Page 220 of Celestial Combat

Akihiko turned.

And everything shattered.

The machine gun roared – brutal, deafening. Glass exploded around us like lightning cracking a crystal sky. Bottles burst, light bulbs flared and died. A storm of bullets tore through the air, through the bar, the couches, the art on the walls.

Zane and I ducked behind the nearest couch. I hit the ground hard, heart racing. My ears rang. We both drew our weapons in one fluid, practiced motion – his pistol, my blade.

Smoke drifted like ghosts over the lounge.

“You really thought I wouldn’t recognize a Su?!” Akihiko sneered, stepping forward with the weapon still smoking. His voice cut through the chaos like silk dragged over a blade.

I froze for a fraction of a second – just long enough for the weight of those words to press into my chest like a mark.He knew who I was.

The moment I saw the side door swing open, I knew it was far from over.

Yakuza soldiers spilled into the VIP lounge like shadows uncoiling. Their suits crisp, eyes sharp, and each one held a katana drawn with reverence and deadly intent.

I didn’t hesitate.

One shared look with Zane followed by a nod and we both shot off in different directions.

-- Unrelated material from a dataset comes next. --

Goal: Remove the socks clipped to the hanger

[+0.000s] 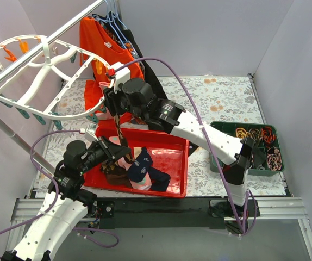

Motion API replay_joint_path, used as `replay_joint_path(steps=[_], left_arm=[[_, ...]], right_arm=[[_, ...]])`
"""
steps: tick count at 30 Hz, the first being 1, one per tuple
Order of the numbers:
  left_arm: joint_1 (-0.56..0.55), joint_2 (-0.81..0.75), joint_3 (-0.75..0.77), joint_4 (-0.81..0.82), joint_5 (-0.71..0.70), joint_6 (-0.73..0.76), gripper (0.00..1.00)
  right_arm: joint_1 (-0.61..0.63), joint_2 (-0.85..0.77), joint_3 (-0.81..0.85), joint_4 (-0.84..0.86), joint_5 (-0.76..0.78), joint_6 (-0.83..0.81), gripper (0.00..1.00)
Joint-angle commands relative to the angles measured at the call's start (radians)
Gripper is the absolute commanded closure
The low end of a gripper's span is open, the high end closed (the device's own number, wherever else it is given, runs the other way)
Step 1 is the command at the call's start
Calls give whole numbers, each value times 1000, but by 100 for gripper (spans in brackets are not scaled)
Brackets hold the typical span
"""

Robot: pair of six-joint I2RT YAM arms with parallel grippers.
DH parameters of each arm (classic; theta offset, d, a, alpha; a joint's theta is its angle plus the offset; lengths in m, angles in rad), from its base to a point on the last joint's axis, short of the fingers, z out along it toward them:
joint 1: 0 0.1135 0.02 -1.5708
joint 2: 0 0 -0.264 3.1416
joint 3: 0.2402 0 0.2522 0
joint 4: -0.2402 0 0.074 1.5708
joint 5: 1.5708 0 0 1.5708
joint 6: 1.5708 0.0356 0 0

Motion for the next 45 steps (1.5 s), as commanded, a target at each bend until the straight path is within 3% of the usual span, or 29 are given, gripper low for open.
replay_joint_path(steps=[1,15,25,29,38,41,42,45], left_arm=[[3,-2,38,-22,28,0,100],[3,-14,15,-26,33,-6,100],[3,-48,-14,-72,22,12,100],[3,-74,-32,-114,23,20,100],[3,-131,-46,-227,86,43,100],[3,-131,-54,-271,88,48,90],[3,-128,-55,-302,79,48,76],[3,-111,-43,-342,48,49,56]], right_arm=[[9,27,66,59,63,-32,46],[10,62,72,133,109,-67,56],[10,73,91,139,95,-58,83],[10,67,85,137,90,-53,99],[10,44,51,137,89,-32,99],[10,42,51,134,80,-27,99],[10,40,49,136,77,-24,99],[10,36,48,133,75,-24,99]])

There was a display stand behind the velvet rope near the far wall – decorative, sure, but the blade looked real enough. I leapt over the couch, glass crunching under my boots, and grabbed it with both hands. It came free with a satisfying whisper of steel, heavy and perfectly balanced in my grip.

The first soldier came at me without a word. I ducked under the arc of his blade, slid low across the polished floor, and drove my heel into his ribs. He staggered, and I swung the katana up, parrying the next strike from a second attacker. The blades met with a sharp metallic shriek that rattled in my bones.

It was chaos and clarity all at once.

Every movement around me slowed into rhythm – strike, block, twist. I didn’t think, I reacted. I spun into a wide arc, slicing low then high, the blade catching one across the thigh, another across the forearm. Blood sprayed in a delicate arc against the glowing wall panels.

One rushed me from the side – too close for the katana. I dropped it, pivoted, and slammed my elbow into his jaw. We went down hard. I caught his wrist, twisted, felt the snap, and took his blade instead.

Another tried to flank me. I kicked the overturned coffee table at him. It wasn’t elegant, but it worked.

From the corner of my eye, I saw Zane on Akihiko.

The Yakuza boss aimed again, but Zane was faster. He hurled a lowball glass across the room – it shattered against Akihiko’s hand with a sharp crack, making him drop the weapon.

In the same breath, Zane slammed his face into the bar with enough force to rattle the shelves.

“Try again,” Zane growled, pinning Akihiko down with a forearm against his throat.

I disarmed the last attacker with a twisting disarm and a brutal knee to his gut. Blood splattered. He hit the ground hard and didn’t get up.

Silence returned, thick and humming.

Breathless, I looked around the ruined VIP room – smashed glass, blood-streaked floors, smoke curling toward the ceiling.

I looked at Zane, remembering his words from when he was first given the job to be my bodyguard.

‘Once someone gets it in their mind to kill you, there’s nowhere on this Earth where you could hide.’

Akihiko laid flat against the polished countertop, his face red and furious. Zane’s arm pressed heavy across his throat, his voice low and fierce as volcanic ash.

“I know it was you who killed my mother,” Zane spat, the words a blade in the dim light. “Is it true I’m your son?”

Akihiko erupted with fury. “You’re not my son! You’re a bastard!”

He spat into the puddle of liquor pooling on the floor.